What to do:
For this exercise, return exactly the lines of the material below that begin at the one with "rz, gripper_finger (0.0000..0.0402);" and stop after the one with "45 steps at".
Dataset excerpts START
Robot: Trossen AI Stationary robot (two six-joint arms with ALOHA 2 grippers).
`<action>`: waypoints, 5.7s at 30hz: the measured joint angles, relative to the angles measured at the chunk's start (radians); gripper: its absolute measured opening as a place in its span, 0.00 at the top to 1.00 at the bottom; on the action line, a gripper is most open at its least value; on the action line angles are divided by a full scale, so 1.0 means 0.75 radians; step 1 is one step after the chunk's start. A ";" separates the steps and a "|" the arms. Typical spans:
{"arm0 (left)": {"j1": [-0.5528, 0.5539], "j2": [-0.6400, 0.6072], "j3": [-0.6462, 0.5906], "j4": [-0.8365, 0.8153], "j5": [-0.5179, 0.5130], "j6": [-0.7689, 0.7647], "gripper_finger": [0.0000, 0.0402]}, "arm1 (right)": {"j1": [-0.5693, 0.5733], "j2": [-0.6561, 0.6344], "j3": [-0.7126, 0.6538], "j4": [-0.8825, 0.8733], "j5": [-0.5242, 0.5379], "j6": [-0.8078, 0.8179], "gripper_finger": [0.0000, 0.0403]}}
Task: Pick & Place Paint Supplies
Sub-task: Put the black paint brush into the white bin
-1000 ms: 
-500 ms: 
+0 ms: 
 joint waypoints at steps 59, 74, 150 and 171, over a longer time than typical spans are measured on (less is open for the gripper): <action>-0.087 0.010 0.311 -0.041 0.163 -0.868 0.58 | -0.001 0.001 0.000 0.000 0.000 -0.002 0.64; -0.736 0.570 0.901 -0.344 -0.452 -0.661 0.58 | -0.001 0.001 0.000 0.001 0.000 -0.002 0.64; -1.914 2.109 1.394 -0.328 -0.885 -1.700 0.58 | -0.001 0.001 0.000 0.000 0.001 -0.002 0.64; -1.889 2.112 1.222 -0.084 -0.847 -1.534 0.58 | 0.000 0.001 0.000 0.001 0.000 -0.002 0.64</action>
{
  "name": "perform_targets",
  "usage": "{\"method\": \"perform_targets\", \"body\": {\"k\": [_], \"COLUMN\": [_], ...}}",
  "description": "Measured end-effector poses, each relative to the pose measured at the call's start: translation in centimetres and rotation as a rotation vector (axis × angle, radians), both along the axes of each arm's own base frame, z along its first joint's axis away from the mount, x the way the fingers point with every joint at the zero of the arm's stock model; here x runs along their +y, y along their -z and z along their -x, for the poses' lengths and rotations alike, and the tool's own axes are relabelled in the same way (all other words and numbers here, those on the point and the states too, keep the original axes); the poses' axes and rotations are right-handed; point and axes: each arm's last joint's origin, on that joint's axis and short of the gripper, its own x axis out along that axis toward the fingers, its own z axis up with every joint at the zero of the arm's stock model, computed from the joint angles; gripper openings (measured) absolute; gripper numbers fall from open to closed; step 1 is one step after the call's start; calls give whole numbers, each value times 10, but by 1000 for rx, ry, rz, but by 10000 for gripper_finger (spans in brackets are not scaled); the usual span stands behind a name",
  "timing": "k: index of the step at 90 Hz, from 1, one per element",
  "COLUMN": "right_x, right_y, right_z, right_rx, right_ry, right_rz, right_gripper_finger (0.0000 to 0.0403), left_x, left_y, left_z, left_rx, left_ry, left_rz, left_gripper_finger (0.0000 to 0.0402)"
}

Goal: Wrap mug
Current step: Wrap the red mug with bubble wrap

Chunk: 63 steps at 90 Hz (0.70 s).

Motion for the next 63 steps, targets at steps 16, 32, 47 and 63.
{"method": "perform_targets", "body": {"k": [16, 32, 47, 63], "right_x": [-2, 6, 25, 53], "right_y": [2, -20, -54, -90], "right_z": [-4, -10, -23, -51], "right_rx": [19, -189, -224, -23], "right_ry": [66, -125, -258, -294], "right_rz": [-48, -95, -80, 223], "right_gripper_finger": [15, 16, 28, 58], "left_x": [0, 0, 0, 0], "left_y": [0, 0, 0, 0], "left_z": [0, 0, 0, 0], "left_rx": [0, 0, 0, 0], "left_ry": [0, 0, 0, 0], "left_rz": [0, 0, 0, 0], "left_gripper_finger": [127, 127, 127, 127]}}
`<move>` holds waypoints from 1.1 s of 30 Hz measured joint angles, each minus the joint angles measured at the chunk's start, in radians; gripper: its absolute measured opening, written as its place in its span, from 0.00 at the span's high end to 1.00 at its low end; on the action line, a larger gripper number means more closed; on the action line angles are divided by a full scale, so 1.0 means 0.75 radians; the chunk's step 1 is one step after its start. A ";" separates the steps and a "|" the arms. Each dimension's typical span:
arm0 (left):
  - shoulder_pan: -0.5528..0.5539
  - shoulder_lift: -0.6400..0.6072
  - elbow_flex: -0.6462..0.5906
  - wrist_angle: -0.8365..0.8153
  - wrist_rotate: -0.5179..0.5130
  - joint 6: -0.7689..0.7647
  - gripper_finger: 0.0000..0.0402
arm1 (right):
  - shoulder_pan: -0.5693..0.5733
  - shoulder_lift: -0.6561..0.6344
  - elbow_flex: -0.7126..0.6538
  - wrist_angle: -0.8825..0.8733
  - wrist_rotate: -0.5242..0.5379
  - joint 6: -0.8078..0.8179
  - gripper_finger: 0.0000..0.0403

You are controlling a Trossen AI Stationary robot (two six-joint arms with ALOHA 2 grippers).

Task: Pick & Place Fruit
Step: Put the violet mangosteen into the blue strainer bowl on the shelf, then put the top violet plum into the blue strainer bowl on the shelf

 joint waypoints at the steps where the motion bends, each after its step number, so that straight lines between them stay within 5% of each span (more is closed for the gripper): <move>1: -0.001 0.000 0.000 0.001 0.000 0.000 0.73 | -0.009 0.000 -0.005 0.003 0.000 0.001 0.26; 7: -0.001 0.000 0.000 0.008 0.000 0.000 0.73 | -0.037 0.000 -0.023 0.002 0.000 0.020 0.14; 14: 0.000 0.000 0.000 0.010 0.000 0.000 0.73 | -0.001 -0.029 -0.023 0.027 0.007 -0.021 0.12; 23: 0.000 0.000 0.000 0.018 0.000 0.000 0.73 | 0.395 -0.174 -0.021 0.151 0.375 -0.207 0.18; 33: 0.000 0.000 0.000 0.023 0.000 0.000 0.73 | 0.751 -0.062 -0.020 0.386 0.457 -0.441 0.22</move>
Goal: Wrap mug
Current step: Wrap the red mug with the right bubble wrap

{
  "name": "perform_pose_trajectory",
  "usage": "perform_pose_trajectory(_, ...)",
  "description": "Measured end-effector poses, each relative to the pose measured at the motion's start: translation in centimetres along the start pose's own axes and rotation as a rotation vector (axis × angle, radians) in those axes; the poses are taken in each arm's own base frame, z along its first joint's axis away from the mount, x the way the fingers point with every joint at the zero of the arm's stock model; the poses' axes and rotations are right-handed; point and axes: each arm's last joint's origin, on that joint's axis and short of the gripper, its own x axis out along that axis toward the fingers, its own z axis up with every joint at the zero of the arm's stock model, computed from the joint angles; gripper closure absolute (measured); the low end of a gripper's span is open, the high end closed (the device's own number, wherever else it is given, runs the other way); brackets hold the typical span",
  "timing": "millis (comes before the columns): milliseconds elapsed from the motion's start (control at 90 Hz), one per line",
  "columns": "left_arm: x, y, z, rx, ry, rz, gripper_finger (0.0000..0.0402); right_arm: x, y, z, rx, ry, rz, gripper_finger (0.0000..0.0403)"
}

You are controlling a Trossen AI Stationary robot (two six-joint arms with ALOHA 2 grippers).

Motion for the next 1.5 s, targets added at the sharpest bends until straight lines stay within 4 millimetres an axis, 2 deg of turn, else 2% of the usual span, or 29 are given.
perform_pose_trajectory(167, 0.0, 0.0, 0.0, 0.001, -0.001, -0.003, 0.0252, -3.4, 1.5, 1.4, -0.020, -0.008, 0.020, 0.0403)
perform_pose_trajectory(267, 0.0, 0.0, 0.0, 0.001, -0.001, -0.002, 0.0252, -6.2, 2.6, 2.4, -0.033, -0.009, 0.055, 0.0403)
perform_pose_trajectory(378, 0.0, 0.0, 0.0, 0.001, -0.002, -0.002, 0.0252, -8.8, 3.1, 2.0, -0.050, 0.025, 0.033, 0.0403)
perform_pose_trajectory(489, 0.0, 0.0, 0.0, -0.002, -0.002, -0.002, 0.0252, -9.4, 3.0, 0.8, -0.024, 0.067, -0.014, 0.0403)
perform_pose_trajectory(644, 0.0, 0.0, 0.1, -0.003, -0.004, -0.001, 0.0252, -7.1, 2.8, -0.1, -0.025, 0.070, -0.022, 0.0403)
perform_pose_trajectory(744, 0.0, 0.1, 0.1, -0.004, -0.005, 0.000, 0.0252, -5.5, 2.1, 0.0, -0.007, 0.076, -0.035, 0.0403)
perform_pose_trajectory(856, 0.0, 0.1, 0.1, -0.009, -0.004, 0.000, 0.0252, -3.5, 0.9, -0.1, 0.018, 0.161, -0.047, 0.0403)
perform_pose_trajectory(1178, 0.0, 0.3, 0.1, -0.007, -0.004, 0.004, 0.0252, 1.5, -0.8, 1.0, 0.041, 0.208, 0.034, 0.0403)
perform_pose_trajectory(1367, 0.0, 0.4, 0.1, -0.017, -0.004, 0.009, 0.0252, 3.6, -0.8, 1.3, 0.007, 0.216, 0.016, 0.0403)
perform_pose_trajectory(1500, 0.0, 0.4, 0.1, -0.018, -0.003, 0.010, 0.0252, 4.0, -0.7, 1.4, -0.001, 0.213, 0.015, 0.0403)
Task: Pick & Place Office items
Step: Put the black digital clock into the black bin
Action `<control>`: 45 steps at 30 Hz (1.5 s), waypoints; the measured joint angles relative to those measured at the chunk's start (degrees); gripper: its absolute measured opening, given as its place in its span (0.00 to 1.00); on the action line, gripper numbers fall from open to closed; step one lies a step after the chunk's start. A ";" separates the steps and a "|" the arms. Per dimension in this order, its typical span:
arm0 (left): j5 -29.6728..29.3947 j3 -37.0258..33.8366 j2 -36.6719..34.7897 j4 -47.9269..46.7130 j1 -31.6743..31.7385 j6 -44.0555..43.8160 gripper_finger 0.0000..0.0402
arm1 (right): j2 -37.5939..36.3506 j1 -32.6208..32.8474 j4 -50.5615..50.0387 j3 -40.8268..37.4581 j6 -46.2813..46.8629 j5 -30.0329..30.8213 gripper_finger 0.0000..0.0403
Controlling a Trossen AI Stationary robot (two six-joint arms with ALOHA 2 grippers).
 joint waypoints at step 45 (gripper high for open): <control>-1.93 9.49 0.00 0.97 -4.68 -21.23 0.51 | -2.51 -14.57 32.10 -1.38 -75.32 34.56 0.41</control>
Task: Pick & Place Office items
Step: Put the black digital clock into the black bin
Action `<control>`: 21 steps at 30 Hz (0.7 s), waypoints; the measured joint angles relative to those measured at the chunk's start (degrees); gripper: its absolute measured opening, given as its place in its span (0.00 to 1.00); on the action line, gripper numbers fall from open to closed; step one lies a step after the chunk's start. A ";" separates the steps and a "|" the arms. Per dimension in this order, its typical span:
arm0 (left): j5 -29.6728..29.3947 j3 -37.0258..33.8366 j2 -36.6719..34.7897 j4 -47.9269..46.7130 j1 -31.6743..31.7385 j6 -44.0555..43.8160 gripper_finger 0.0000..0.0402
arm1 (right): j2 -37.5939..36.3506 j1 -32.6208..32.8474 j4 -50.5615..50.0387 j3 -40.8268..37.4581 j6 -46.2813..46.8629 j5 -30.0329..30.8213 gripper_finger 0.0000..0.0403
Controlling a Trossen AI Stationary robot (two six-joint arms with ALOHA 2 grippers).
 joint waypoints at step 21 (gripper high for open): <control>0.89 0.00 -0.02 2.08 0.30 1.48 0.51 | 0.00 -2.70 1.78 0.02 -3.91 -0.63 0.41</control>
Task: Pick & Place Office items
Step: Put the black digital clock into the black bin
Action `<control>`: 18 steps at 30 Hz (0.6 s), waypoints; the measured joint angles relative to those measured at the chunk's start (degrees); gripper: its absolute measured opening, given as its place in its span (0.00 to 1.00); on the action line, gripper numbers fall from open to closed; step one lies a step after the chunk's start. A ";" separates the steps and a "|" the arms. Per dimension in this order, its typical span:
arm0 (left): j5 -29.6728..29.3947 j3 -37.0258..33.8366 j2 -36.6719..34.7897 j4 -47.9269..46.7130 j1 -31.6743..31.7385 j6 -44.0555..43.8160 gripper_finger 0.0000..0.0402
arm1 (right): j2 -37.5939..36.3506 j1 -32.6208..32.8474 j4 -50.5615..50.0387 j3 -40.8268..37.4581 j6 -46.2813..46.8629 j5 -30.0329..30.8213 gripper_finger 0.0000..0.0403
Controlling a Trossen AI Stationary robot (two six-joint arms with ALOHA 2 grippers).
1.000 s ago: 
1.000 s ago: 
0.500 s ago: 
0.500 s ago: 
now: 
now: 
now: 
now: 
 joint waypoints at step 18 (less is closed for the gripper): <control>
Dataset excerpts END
Exercise output:
  "columns": "left_arm: x, y, z, rx, ry, rz, gripper_finger (0.0000..0.0402); right_arm: x, y, z, rx, ry, rz, gripper_finger (0.0000..0.0403)"
}

You are controlling a Trossen AI Stationary robot (two six-joint arms with ALOHA 2 grippers).

Motion for the next 1.5 s, targets added at the sharpest bends until straight lines stay within 4 millimetres an axis, 2 deg of turn, else 2% of the usual span, or 29 are given.
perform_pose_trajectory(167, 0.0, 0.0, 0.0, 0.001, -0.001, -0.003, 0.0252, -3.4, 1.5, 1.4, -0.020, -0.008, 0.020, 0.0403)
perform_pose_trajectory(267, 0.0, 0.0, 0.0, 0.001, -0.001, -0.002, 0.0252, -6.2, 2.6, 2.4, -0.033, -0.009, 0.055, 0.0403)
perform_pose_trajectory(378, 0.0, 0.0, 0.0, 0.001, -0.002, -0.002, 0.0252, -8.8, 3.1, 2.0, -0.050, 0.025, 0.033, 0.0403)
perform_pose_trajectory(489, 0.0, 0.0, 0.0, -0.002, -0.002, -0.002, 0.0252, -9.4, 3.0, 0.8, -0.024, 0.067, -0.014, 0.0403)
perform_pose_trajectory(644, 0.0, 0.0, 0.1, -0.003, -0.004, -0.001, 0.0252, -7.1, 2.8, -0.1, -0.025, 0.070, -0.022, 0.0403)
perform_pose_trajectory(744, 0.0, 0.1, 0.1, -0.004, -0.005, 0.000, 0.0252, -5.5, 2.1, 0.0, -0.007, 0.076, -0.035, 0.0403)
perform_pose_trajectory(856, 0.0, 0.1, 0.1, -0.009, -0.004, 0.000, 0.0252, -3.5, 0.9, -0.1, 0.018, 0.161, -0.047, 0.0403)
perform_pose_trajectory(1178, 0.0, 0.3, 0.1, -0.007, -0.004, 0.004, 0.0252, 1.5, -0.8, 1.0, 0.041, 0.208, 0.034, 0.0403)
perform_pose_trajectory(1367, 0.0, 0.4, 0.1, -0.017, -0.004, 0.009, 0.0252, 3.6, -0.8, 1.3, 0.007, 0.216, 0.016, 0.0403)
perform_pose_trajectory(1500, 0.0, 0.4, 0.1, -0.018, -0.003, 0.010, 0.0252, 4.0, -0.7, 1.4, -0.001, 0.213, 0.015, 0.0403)
Task: Pick & Place Office items
Step: Put the black digital clock into the black bin
Action `<control>`: 45 steps at 30 Hz (1.5 s), waypoints; the measured joint angles relative to those measured at the chunk's start (degrees); gripper: its absolute measured opening, given as its place in its span (0.00 to 1.00); on the action line, gripper numbers fall from open to closed; step one lies a step after the chunk's start. A ";" separates the steps and a "|" the arms. Per dimension in this order, its typical span:

No further output is expected here.